Maybe he really thinks he understands what it’s like to get sick. Maybe it’s all bluster, an attempt to appear strong and instill confidence to Americans.
It doesn’t matter what his motives are because the message is the same — Don’t let it beat you. Be strong, like me, and you can overcome illness itself. If you die, it’s your own fault.
To that I say: go fuck yourself, Mr. President.
I know parents who have flown from one end of a continent to the other in search of a cure for their dying child, parents who begged insurance companies to approve drugs under compassionate use, parents who sought out every single expert they could find, every opinion, every treatment to try to save their baby.
I know a mother whose beautiful 5-year-old daughter died less than a week after she learned about the tumor that grew on her daughter’s brain stem.
I know families who have raised hundreds of thousands of dollars to fund research to find a cure for the specific cancer that killed their child, so they could spare another family from experiencing the horror they went through.
I knew a girl who insisted she be allowed to die at home even though the tumors that grew in her lungs would eventually stop her heart from beating.
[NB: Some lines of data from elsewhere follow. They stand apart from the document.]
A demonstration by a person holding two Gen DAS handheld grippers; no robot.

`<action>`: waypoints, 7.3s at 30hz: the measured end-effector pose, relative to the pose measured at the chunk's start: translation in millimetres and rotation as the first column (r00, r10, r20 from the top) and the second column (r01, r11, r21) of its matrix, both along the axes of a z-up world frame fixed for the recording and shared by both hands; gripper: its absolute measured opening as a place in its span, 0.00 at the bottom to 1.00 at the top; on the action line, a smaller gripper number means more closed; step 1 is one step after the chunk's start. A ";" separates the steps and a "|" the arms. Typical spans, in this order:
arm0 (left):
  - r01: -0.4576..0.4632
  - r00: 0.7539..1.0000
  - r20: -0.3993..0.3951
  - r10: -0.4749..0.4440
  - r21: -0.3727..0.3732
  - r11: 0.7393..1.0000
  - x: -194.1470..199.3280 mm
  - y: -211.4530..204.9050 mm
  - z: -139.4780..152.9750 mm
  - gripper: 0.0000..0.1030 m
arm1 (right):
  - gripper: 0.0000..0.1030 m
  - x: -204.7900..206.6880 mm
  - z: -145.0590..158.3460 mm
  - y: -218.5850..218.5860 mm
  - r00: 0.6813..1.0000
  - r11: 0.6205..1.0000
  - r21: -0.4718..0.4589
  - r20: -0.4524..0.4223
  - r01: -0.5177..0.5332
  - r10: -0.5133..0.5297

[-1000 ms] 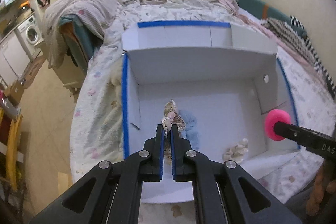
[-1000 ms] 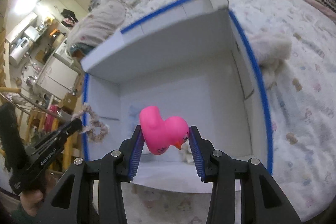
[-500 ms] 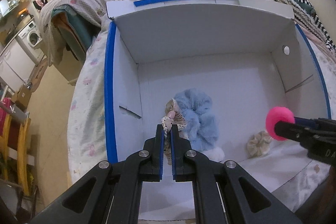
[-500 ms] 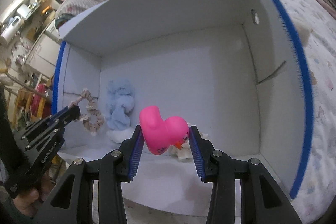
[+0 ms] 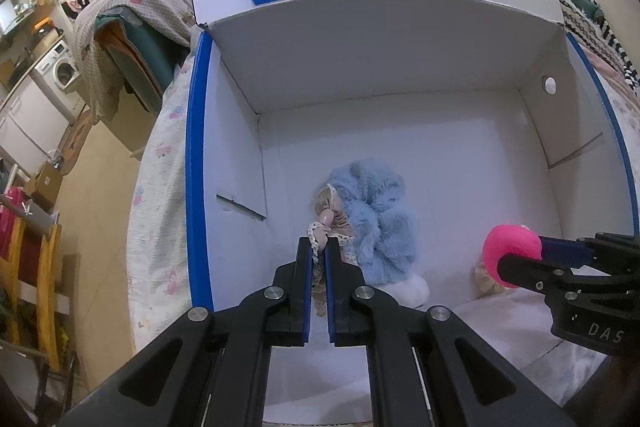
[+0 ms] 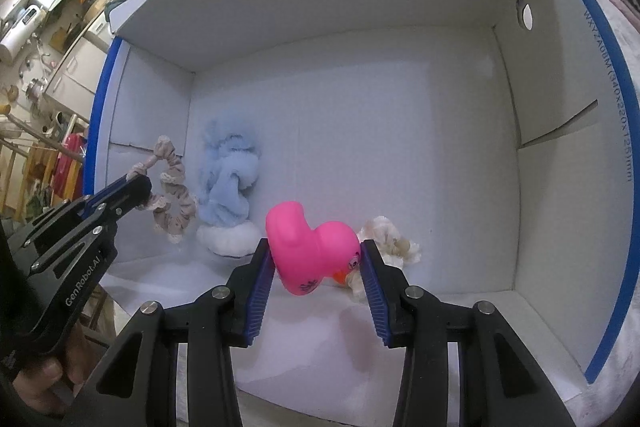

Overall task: Organize soft objects
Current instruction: 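Carry the beige scrunchie and pink duck over the box with both tools, then open both tools to drop the items in the box and withdraw, then grasp the clear labeled plastic bag with the left tool while the right tool grasps the white cloth, then carry the plastic bag and white cloth into the box with both tools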

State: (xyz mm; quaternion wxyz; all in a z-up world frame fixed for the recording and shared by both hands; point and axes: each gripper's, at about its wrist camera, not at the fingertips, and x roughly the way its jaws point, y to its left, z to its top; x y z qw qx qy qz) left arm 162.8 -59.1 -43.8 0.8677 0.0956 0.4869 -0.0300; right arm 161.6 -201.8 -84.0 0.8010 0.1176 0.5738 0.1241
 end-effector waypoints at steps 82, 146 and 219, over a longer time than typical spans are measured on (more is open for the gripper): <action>-0.100 0.993 0.057 0.105 -0.084 0.991 -107.8 43.0 32.1 0.63 | 1.00 -102.1 54.4 -23.4 0.972 0.990 0.019 0.190 0.140 -0.141; -0.127 0.969 -0.234 0.081 -0.189 0.974 -101.6 54.1 -36.9 0.20 | 0.10 -71.1 -16.6 11.6 1.000 0.997 -0.072 0.013 -0.009 0.010; -0.041 0.995 0.091 0.051 -0.106 0.993 -25.1 21.8 78.0 0.20 | 0.10 -32.2 79.3 -40.8 0.957 0.993 0.047 0.266 0.109 -0.118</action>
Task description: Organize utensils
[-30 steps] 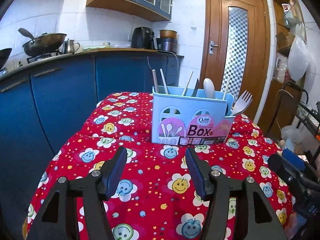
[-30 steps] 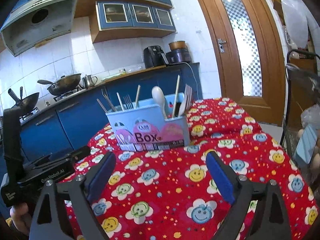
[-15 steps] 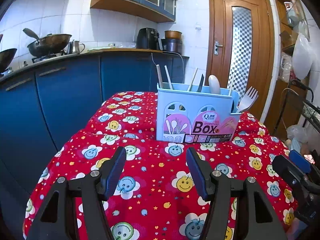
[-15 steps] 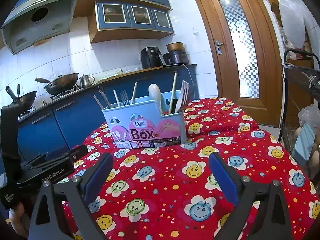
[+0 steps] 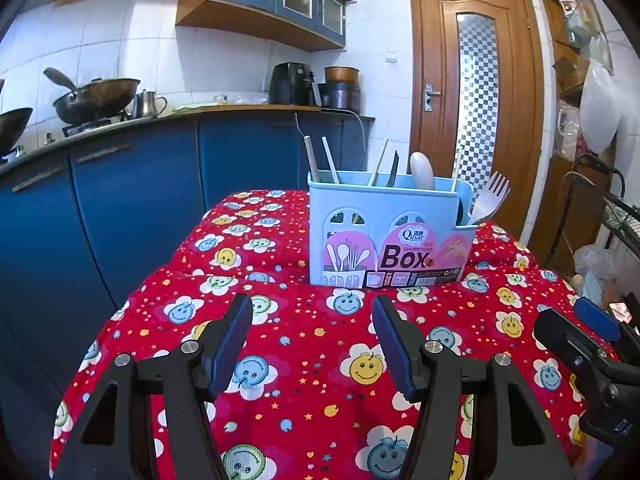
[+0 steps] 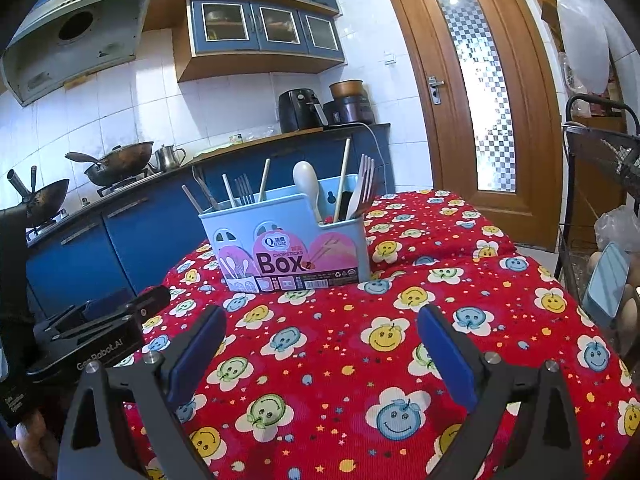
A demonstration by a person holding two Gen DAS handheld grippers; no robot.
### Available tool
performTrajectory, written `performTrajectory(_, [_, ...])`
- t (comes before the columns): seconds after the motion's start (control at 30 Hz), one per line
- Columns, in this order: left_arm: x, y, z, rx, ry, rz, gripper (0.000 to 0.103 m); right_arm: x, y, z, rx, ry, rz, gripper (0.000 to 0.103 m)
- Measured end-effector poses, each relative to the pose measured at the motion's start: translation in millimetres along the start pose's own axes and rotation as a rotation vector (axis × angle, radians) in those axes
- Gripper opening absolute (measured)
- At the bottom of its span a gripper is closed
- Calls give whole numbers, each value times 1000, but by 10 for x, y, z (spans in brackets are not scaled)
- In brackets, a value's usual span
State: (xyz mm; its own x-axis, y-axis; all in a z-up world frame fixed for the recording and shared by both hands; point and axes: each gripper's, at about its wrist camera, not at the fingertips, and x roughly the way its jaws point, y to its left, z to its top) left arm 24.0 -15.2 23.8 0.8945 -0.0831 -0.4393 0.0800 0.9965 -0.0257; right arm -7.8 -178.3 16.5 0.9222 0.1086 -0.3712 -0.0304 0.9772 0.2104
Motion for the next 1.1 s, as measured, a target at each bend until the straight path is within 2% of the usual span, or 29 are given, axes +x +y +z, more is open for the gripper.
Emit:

She was 15-years-old and she brooked no bullshit.
I would never expect any of these people to remain strong, whatever the hell that means, in the face of such devastation.
Denying reality has consequences, after all.
Covid-19 is not cancer. There are ways to make it less lethal, but only if we face the truth of the virus — how it spreads, how sick it makes people, and its frightening mortality rate (much higher, by the way, than the flu).
We need the government to stop denying the reality of this thing, so we can actually prevent people from getting sick and save more people when they get infected.
That is the kind of logic that eludes the president. On Monday, Trump stood on a balcony at the White House, still obviously sick, and declared victory over the virus. He removed his mask, putting everyone around him at risk.
No one stopped him.
If you expected empathy or humility to emerge as a consequence of Trump’s firsthand experience with getting sick, then you were likely disappointed. If anything, Trump’s is less empathetic. Getting sick and subsequently getting better simply provided him with an opportunity to double down on his existing strategy of denial, obfuscation, and outright lies.
When our time comes, most of us don’t get to choose whether we live or die. Even Trump, beneath all the bluster and orange makeup, is forced to rely on medical science to keep the virus at bay.
Standing on a balcony, flashing a double thumbs-up and insisting he’s fine, may temporarily pull a veil over Trump’s mortality, but this is an illusion. The virus doesn’t care if he doesn’t believe in it.
If Trump survives this thing, it doesn’t make him strong — it makes him lucky. My terminally ill teenager would likely have pointed this out, if she’d had the chance. Facing reality is what made her brave and strong. Ignoring it is what makes Trump cowardly and weak.